Microsoft already employs anti-fraud systems to keep scammers away from its roughly 300 million users on Skype, and, according to data scientists from Microsoft Research, the VoIP company detects the bulk of fraudulent accounts within one day after their creation.
Still, an unknown quantity of "stealthy" fraudsters manage to bypass detection and, from there, may remain on Skype for years, potentially propogating credit card or online payment fraud, and instant message spam.
A new anti-fraud system described in the Microsoft Research paper Early Security Classification of Skype Users via Machine Learning (PDF) could cut the time needed to find the 'stealthy users' down to four months. The report's authors claim the methods used were able to detect 68 percent of stealthy accounts with a five percent false positive rate.

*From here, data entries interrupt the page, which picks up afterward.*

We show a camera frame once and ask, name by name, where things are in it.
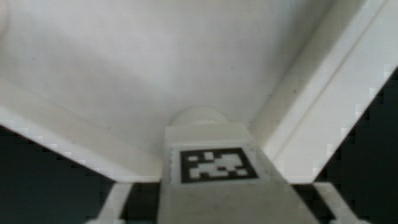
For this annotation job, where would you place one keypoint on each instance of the white table leg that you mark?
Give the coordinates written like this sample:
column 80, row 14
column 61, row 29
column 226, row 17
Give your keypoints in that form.
column 222, row 187

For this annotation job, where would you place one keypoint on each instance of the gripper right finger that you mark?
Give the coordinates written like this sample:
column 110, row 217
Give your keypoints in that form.
column 345, row 216

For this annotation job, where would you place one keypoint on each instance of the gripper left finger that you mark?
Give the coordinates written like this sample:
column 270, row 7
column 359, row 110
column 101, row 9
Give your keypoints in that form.
column 109, row 216

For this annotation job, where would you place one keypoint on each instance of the white square table top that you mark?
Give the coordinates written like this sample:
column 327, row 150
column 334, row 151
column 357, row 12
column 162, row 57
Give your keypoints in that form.
column 110, row 62

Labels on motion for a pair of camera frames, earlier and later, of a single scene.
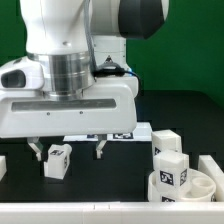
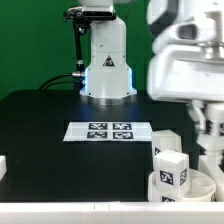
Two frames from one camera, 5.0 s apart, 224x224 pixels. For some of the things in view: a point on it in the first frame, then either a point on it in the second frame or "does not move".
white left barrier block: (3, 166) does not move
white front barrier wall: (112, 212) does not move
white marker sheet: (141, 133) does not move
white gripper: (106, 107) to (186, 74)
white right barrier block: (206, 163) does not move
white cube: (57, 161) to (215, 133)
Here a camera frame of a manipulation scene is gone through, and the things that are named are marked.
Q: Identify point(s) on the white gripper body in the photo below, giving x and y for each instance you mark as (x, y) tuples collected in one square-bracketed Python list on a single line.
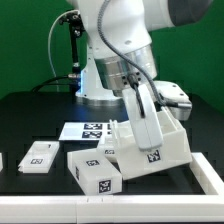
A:
[(143, 119)]

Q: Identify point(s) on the white cabinet door panel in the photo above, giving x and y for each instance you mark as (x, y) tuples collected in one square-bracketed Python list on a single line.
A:
[(39, 157)]

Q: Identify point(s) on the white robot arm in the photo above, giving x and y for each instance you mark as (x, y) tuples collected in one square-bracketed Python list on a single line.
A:
[(118, 33)]

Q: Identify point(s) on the white rectangular cabinet box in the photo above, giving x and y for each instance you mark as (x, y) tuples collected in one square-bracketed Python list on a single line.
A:
[(94, 173)]

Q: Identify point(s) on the white flat marker sheet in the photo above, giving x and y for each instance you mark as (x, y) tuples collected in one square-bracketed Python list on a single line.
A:
[(84, 131)]

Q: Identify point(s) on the white part at left edge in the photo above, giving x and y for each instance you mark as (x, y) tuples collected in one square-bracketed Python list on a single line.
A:
[(1, 162)]

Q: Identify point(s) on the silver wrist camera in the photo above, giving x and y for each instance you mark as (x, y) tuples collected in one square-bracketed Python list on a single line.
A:
[(173, 93)]

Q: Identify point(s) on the white table border frame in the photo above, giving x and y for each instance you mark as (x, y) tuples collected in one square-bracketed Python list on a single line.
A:
[(208, 207)]

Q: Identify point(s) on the black camera stand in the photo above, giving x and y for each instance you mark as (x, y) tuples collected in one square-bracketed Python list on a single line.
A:
[(76, 29)]

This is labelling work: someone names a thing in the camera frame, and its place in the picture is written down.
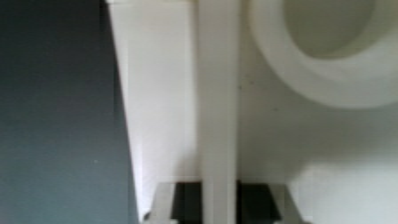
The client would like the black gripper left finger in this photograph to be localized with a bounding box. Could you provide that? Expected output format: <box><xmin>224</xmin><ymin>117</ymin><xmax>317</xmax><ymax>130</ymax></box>
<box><xmin>141</xmin><ymin>181</ymin><xmax>206</xmax><ymax>224</ymax></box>

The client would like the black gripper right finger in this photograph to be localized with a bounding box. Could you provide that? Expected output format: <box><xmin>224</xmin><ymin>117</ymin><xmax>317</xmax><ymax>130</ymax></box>
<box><xmin>237</xmin><ymin>182</ymin><xmax>311</xmax><ymax>224</ymax></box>

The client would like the white square tabletop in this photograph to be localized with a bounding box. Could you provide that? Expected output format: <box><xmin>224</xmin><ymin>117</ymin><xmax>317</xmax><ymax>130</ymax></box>
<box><xmin>198</xmin><ymin>0</ymin><xmax>398</xmax><ymax>224</ymax></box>

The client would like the white U-shaped fence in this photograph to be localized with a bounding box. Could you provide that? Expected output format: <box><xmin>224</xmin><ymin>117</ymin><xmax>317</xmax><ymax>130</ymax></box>
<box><xmin>107</xmin><ymin>0</ymin><xmax>199</xmax><ymax>215</ymax></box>

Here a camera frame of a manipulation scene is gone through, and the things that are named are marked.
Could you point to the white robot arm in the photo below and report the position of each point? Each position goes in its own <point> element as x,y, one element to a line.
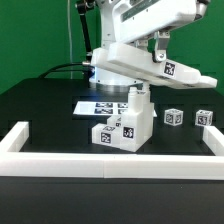
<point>108,79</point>

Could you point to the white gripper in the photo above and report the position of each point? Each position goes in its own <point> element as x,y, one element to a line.
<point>136,19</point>

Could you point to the white U-shaped fence frame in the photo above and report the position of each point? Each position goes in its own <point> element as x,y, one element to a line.
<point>15,162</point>

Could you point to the white tagged cube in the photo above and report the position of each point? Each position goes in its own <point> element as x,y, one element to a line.
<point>173,117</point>
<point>203,118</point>

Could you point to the white tagged cube near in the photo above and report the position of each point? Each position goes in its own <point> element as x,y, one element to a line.
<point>173,117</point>

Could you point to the white tag marker sheet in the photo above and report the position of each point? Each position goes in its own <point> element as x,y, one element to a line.
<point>100,108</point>

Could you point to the white chair seat block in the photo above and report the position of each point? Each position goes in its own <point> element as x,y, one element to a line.
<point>137,121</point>

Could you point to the white tagged cube far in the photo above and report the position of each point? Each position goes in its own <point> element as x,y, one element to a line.
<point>203,118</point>

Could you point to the white chair back frame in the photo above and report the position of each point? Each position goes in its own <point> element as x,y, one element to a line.
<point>132,62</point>

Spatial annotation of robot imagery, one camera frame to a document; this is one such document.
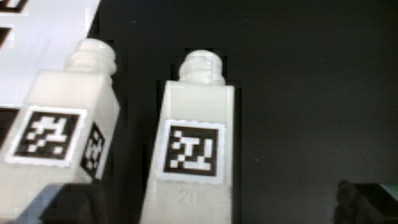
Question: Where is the white sheet with tags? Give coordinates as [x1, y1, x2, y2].
[0, 0, 101, 108]

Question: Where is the white table leg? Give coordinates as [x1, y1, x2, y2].
[0, 39, 119, 224]
[138, 50, 234, 224]

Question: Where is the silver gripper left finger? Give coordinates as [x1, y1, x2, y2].
[37, 182, 112, 224]

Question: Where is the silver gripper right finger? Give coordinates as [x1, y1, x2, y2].
[334, 180, 398, 224]

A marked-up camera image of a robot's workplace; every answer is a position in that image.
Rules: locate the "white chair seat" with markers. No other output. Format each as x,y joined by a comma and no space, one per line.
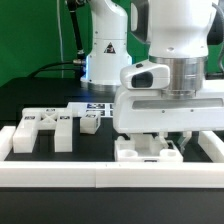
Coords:
145,148

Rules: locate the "white marker sheet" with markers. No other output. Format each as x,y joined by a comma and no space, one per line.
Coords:
80,108

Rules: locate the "white U-shaped barrier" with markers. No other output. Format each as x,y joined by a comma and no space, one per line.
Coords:
104,174

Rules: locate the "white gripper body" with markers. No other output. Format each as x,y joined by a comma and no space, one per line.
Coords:
145,111

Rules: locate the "white chair back frame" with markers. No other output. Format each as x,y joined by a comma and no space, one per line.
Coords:
58,120

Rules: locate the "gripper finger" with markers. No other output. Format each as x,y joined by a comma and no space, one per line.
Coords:
161,137
186,136

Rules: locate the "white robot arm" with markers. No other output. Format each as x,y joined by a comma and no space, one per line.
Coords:
155,59

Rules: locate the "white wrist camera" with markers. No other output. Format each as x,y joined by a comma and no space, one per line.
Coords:
145,75

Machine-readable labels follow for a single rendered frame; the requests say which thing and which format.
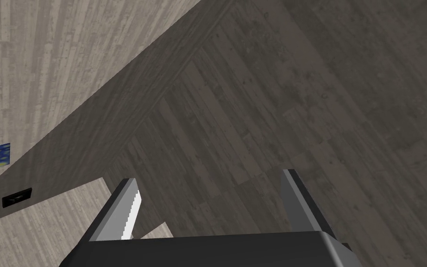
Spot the black wall plate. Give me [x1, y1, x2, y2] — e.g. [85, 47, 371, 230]
[1, 187, 33, 209]

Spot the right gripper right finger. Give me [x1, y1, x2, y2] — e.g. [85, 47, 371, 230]
[280, 168, 338, 240]

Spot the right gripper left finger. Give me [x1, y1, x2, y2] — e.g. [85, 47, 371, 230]
[82, 178, 142, 242]

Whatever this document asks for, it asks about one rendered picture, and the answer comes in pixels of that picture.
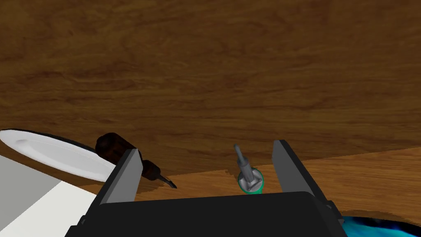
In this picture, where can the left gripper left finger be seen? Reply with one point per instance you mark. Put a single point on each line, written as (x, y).
(126, 179)

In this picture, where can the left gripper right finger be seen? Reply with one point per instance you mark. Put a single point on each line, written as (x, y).
(286, 171)

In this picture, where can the dark brown bottle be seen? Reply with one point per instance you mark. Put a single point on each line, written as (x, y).
(111, 148)

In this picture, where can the green bottle with grey spout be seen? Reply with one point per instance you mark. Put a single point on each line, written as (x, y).
(250, 181)

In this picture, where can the white plate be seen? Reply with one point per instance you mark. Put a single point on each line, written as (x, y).
(56, 153)

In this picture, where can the blue bowl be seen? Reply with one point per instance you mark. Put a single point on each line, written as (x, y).
(378, 228)

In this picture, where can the brown wooden table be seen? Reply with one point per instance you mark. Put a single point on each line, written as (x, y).
(210, 65)

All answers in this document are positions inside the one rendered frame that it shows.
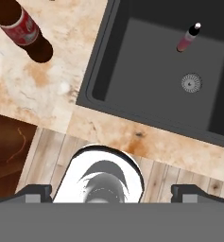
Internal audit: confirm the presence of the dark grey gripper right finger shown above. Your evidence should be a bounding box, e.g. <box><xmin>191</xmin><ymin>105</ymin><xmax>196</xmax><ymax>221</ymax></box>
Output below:
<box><xmin>170</xmin><ymin>183</ymin><xmax>224</xmax><ymax>204</ymax></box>

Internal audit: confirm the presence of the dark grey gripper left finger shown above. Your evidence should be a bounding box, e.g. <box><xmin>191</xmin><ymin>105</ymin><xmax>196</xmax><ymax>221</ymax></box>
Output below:
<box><xmin>0</xmin><ymin>183</ymin><xmax>53</xmax><ymax>204</ymax></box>

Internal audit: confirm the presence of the round metal sink drain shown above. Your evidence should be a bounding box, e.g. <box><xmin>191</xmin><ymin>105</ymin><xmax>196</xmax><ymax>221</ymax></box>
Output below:
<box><xmin>181</xmin><ymin>72</ymin><xmax>203</xmax><ymax>95</ymax></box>

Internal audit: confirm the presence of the dark grey sink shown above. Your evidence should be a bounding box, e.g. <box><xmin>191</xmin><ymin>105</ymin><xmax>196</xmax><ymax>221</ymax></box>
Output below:
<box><xmin>75</xmin><ymin>0</ymin><xmax>224</xmax><ymax>150</ymax></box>

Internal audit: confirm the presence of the small pink bottle black cap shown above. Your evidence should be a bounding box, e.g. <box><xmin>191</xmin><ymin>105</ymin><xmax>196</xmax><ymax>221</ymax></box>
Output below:
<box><xmin>176</xmin><ymin>22</ymin><xmax>202</xmax><ymax>54</ymax></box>

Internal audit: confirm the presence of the large brown bottle red label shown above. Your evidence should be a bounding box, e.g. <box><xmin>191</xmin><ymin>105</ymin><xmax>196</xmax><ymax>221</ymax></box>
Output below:
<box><xmin>0</xmin><ymin>0</ymin><xmax>54</xmax><ymax>64</ymax></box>

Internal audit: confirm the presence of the white and black round object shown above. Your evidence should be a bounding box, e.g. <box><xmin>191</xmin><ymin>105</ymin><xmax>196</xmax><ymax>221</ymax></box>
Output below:
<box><xmin>52</xmin><ymin>144</ymin><xmax>146</xmax><ymax>204</ymax></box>

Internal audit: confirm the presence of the brown wooden cupboard door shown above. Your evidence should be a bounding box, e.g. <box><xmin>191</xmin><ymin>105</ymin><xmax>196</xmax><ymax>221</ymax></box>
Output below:
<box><xmin>0</xmin><ymin>112</ymin><xmax>39</xmax><ymax>201</ymax></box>

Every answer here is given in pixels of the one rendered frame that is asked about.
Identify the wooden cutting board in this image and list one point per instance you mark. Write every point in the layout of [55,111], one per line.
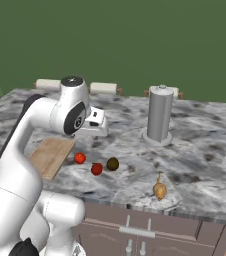
[50,155]

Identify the yellow-brown onion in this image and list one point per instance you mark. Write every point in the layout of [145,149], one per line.
[159,190]

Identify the brown cupboard door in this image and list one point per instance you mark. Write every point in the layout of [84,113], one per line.
[175,250]
[101,241]

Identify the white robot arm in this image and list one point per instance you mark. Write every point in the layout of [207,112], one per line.
[16,173]

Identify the dark green avocado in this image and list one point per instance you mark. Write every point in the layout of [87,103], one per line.
[112,164]

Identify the red tomato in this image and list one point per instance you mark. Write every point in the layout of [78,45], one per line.
[80,158]

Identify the red bell pepper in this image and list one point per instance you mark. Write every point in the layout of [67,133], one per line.
[96,169]

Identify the grey paper towel holder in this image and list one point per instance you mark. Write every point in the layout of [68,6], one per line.
[159,115]

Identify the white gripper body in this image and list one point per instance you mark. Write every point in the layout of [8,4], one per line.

The anti-fraud system borrows techniques from a previously developed method for predicting failure in datacentre disks, but in the case of Skype relies on a snapshot of a large number of varied data sets based on real Skype account activity to produce the odds of fraudulent versus normal activity.
Included in sample of 100,000 Skype accounts were hashed Skype IDs, profile data such as age and gender, the number of days an ID used a Skype feature such as video calls, the number of friend requests and how many times a user was deleted.
Interestingly, the researchers used a reversal of Google's Search PageRank algorithm as one of the pre-processing methods to help produce the odds of an account being fraudulent. They note this method has also been used previously to detect spammers.
"A spammer that sends many spam emails but receives very few emails will have a high number of incoming edges in the reserve email graph, hence will likely have a high PageRank score," the report says.
"In our work, we adopt a similar approach and compute PageRank scores on the reversed Skype user contact graph…. Thus, users with higher PageRank scores are likely to be those that sent out a large number of friend requests."
While the anti-fraud system seemed to work well for accounts that have remained undetected for less than 10 months, it also "missed most" of fraudulent accounts that stay active for over 30 months.